WHAT NEEDS TO BE DONE. Only one portion of the data is to be written out: from the line bearing "query (the noun phrase to segment): cable" through the line bearing "query (the noun phrase to segment): mounting". Write it exactly as it appears.

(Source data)
= = = =

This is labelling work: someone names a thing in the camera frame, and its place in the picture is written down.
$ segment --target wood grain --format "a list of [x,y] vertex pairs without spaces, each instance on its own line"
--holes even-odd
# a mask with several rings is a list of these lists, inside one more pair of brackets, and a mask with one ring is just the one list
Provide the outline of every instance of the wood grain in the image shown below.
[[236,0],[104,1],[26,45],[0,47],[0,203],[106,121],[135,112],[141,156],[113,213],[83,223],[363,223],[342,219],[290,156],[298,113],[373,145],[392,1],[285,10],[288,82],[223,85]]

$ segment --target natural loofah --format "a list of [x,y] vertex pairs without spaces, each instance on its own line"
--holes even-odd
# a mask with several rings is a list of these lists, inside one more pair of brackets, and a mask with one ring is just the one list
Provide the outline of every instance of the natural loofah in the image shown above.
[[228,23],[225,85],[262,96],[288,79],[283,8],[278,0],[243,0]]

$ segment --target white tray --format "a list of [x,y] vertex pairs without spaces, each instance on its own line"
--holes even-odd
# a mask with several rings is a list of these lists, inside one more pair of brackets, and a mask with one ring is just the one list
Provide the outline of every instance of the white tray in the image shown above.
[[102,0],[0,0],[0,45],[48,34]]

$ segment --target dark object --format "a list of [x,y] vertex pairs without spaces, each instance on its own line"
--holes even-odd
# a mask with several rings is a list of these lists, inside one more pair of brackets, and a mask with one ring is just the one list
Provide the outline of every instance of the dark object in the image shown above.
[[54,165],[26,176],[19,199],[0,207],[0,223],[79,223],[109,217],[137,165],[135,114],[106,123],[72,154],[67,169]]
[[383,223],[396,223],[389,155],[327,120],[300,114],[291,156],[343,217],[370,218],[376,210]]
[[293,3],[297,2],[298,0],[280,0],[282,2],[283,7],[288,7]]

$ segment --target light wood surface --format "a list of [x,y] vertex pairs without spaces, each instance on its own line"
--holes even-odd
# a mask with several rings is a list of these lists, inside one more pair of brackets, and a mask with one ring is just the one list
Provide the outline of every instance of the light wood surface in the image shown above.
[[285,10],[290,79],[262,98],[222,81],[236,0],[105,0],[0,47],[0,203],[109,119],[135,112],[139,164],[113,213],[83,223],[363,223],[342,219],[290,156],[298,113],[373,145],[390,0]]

= = = =

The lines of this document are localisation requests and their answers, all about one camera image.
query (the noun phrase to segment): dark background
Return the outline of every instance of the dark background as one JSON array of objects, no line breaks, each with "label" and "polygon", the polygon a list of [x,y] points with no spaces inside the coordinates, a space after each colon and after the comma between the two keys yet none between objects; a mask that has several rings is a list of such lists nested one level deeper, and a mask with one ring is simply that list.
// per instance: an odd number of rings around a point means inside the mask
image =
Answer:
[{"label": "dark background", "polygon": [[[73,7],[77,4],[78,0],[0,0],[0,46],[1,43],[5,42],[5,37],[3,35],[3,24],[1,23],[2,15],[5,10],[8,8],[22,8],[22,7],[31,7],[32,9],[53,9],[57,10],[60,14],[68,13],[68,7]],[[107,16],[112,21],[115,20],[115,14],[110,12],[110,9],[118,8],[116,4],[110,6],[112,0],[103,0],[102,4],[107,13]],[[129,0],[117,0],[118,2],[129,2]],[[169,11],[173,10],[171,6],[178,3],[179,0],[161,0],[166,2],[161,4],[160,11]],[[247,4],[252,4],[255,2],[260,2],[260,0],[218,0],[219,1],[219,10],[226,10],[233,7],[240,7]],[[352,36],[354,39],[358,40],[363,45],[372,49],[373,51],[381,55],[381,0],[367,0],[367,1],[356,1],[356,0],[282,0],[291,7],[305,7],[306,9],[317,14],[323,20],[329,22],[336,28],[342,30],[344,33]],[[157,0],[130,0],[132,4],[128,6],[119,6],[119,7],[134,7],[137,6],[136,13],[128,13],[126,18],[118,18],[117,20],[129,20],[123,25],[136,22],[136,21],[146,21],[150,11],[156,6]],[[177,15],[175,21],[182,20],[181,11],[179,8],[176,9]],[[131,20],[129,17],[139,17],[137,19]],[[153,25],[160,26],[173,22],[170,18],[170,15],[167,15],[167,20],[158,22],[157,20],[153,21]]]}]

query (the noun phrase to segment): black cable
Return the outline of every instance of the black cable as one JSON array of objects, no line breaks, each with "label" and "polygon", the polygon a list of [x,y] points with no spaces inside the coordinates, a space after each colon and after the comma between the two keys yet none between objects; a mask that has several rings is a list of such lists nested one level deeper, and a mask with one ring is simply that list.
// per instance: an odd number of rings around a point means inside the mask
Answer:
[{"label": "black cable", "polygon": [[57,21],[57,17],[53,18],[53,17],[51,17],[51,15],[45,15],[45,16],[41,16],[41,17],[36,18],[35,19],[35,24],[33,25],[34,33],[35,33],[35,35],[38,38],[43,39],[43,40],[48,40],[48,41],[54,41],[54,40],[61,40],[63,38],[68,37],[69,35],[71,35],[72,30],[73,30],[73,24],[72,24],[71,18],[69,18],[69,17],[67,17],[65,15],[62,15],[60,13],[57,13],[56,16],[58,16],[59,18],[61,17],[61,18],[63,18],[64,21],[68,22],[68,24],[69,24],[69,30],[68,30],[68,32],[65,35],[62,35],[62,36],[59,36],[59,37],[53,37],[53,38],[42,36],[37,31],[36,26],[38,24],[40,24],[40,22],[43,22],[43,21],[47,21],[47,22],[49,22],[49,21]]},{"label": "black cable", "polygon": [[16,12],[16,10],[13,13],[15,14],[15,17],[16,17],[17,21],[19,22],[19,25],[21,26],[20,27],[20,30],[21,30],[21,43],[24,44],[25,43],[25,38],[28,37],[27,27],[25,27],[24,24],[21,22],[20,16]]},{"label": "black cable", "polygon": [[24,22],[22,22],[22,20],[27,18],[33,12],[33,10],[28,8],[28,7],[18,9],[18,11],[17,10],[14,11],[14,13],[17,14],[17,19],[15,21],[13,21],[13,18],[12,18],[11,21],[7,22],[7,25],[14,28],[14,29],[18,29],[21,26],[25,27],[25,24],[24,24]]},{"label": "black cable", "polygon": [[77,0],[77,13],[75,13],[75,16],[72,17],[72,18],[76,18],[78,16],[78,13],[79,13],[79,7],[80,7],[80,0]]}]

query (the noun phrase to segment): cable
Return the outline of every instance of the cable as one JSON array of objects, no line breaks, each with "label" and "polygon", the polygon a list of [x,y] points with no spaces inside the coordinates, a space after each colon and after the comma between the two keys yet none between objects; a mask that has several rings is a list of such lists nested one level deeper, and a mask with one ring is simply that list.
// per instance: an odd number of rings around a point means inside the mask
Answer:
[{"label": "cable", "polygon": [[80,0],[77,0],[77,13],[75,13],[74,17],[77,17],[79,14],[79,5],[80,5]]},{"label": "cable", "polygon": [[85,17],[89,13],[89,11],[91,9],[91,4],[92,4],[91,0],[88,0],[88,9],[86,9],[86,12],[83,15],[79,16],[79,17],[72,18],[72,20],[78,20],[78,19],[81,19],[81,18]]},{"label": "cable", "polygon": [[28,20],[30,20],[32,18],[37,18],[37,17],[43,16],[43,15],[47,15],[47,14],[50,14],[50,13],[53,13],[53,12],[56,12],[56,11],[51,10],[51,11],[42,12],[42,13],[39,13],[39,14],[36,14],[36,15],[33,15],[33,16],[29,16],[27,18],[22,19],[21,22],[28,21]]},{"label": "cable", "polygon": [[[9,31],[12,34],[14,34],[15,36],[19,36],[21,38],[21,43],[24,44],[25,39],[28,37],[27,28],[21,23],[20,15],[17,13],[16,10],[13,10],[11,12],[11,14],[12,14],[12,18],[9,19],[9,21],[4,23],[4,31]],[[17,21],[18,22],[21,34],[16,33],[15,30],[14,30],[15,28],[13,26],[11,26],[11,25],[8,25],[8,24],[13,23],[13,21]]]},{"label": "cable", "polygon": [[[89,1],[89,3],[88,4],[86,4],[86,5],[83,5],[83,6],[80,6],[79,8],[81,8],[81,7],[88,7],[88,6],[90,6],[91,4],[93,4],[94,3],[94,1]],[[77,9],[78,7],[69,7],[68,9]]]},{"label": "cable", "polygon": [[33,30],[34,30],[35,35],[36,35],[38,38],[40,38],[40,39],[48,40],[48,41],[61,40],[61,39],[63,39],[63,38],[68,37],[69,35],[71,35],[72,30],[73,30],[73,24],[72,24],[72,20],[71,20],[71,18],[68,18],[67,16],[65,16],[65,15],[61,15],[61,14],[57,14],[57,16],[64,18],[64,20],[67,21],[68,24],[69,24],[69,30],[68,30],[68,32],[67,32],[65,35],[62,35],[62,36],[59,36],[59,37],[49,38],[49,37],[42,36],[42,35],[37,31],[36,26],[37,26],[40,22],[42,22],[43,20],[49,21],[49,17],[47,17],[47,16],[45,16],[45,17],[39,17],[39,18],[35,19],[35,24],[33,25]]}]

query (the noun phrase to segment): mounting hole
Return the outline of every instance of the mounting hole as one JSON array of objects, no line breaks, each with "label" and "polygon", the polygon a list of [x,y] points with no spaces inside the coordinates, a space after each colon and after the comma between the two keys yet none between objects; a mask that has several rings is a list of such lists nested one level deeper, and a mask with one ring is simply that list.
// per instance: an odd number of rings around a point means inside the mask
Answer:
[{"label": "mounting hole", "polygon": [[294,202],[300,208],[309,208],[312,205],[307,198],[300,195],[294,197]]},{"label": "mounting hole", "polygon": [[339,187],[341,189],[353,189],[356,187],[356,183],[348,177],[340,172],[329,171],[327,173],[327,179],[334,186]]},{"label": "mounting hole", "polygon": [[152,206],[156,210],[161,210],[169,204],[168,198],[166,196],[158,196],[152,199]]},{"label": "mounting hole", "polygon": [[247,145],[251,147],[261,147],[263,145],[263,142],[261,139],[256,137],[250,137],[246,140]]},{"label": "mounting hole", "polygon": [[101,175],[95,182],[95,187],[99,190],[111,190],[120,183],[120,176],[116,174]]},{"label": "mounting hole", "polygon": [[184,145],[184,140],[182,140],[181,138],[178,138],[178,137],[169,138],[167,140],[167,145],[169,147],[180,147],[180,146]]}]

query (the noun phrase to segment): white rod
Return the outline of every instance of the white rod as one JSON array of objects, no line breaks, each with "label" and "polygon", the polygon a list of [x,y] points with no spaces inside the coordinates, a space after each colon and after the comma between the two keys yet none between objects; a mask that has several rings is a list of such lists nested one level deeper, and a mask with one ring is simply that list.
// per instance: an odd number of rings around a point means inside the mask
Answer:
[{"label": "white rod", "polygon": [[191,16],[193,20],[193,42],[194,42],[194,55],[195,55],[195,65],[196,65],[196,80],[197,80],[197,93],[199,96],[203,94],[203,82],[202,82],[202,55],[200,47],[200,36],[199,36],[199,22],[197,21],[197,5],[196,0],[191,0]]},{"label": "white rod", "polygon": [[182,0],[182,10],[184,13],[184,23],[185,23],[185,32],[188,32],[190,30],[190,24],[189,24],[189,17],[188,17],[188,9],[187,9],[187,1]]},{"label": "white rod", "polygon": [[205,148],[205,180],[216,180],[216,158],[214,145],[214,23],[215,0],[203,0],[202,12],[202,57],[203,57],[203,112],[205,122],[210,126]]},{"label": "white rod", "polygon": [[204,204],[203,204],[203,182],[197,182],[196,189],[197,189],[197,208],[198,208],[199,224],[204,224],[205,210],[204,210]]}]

= = = =

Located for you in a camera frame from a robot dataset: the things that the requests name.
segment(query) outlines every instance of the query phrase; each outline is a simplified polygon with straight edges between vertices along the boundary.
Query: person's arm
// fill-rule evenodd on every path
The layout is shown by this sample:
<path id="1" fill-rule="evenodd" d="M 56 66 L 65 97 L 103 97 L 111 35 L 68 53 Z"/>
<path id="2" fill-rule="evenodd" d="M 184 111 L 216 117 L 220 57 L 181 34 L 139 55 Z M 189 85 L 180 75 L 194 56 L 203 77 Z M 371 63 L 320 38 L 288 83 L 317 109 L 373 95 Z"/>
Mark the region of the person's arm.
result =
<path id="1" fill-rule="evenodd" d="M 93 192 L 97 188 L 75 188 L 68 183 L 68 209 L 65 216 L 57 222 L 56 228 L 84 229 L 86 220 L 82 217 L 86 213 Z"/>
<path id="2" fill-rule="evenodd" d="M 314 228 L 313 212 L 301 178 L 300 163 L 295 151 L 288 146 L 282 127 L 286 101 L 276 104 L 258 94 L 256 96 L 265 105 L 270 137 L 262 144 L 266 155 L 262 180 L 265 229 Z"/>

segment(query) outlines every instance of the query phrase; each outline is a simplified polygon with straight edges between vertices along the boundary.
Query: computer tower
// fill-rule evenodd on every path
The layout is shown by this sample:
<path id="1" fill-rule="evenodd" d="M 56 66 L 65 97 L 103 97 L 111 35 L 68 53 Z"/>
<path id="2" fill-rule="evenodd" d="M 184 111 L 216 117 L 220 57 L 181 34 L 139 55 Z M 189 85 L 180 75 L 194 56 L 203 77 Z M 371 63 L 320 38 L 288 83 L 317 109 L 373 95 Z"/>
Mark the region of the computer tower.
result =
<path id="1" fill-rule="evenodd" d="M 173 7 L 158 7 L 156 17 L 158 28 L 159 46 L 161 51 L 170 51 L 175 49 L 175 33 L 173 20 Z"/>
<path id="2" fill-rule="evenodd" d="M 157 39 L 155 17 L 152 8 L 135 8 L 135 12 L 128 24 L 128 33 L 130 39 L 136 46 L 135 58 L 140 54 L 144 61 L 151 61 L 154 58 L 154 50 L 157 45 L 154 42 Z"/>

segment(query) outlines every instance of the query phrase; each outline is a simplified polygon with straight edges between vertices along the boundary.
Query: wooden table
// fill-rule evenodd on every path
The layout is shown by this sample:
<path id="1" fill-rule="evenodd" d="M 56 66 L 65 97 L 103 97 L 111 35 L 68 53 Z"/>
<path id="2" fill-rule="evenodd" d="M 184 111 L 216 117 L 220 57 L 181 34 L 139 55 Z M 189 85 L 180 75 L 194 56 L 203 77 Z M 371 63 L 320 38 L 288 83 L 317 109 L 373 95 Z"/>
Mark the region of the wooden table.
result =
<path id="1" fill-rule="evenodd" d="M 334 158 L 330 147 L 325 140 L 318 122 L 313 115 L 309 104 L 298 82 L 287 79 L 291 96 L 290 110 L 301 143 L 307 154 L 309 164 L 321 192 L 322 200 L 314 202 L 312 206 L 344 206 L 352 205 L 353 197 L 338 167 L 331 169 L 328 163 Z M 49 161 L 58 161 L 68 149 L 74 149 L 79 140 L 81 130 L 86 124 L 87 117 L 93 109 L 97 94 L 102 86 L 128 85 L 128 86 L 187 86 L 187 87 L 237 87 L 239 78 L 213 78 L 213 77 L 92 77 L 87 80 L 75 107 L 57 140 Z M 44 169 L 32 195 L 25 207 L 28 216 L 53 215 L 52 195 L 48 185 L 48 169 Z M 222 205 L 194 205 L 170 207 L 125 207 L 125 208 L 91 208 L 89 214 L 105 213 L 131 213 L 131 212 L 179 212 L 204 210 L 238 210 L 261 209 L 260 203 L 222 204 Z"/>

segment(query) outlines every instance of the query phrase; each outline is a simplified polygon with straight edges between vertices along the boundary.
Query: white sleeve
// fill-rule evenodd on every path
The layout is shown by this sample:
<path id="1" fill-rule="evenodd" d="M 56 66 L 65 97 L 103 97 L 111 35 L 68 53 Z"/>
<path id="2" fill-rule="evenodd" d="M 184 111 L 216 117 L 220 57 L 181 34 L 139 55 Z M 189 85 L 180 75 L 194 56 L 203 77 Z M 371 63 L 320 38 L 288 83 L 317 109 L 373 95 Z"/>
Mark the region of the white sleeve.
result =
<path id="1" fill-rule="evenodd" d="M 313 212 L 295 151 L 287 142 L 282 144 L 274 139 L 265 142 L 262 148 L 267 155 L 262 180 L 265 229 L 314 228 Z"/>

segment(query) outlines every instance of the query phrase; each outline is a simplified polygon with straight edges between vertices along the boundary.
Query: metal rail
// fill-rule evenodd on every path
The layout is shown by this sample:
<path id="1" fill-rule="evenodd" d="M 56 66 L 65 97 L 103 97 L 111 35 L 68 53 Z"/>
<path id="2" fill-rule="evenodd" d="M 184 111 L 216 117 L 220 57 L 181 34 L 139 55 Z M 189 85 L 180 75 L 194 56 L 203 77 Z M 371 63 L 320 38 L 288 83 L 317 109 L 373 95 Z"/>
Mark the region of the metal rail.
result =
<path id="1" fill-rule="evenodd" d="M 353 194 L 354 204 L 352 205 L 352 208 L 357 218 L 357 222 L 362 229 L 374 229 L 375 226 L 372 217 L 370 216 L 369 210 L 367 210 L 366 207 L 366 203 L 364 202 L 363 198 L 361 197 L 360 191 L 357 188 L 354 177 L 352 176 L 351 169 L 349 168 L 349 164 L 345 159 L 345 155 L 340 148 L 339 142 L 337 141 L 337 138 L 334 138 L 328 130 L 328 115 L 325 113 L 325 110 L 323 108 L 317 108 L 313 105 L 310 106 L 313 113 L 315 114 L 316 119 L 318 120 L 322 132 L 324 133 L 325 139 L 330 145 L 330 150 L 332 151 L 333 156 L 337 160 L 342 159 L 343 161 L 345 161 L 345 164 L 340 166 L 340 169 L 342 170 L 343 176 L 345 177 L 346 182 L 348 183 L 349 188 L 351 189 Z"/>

= = = =

RESPONSE BOX.
query (the noun phrase to segment): cable
Return the outline of every instance of the cable as one JSON array of objects, no line breaks, each with "label" and "polygon", the polygon a list of [x,y] points with no spaces inside the coordinates, a space after each colon and after the comma between the two keys yet none between objects; a mask that has several rings is a list of such lists nested one level deeper, and a mask with one ring is simply that list.
// per instance: an odd number of rings around a point means inside the mask
Answer:
[{"label": "cable", "polygon": [[80,0],[77,0],[77,13],[75,13],[74,17],[77,17],[79,14],[79,5],[80,5]]},{"label": "cable", "polygon": [[85,17],[89,13],[89,11],[91,9],[91,4],[92,4],[91,0],[88,0],[88,9],[86,9],[86,12],[83,15],[79,16],[79,17],[72,18],[72,20],[78,20],[78,19],[81,19],[81,18]]},{"label": "cable", "polygon": [[28,20],[30,20],[32,18],[37,18],[37,17],[43,16],[43,15],[47,15],[47,14],[50,14],[50,13],[53,13],[53,12],[56,12],[56,11],[51,10],[51,11],[42,12],[42,13],[39,13],[39,14],[36,14],[36,15],[33,15],[33,16],[29,16],[27,18],[22,19],[21,22],[28,21]]},{"label": "cable", "polygon": [[[9,31],[12,34],[14,34],[15,36],[19,36],[21,38],[21,43],[24,44],[25,39],[28,37],[27,28],[21,23],[20,15],[17,13],[16,10],[13,10],[11,12],[11,14],[12,14],[12,18],[9,19],[9,21],[4,23],[4,31]],[[17,21],[18,22],[21,34],[16,33],[15,30],[14,30],[15,28],[13,26],[11,26],[11,25],[8,25],[8,24],[13,23],[13,21]]]},{"label": "cable", "polygon": [[[89,1],[89,3],[88,4],[86,4],[86,5],[83,5],[83,6],[80,6],[79,8],[81,8],[81,7],[88,7],[88,6],[90,6],[91,4],[93,4],[94,3],[94,1]],[[77,9],[78,7],[69,7],[68,9]]]},{"label": "cable", "polygon": [[33,30],[34,30],[35,35],[36,35],[38,38],[40,38],[40,39],[48,40],[48,41],[61,40],[61,39],[63,39],[63,38],[68,37],[69,35],[71,35],[72,30],[73,30],[73,24],[72,24],[72,20],[71,20],[71,18],[68,18],[67,16],[65,16],[65,15],[61,15],[61,14],[57,14],[57,16],[64,18],[64,20],[67,21],[68,24],[69,24],[69,30],[68,30],[68,32],[67,32],[65,35],[62,35],[62,36],[59,36],[59,37],[49,38],[49,37],[42,36],[42,35],[37,31],[36,26],[37,26],[40,22],[42,22],[43,20],[49,21],[49,17],[47,17],[47,16],[45,16],[45,17],[39,17],[39,18],[35,19],[35,24],[33,25]]}]

query (the noun phrase to segment): mounting hole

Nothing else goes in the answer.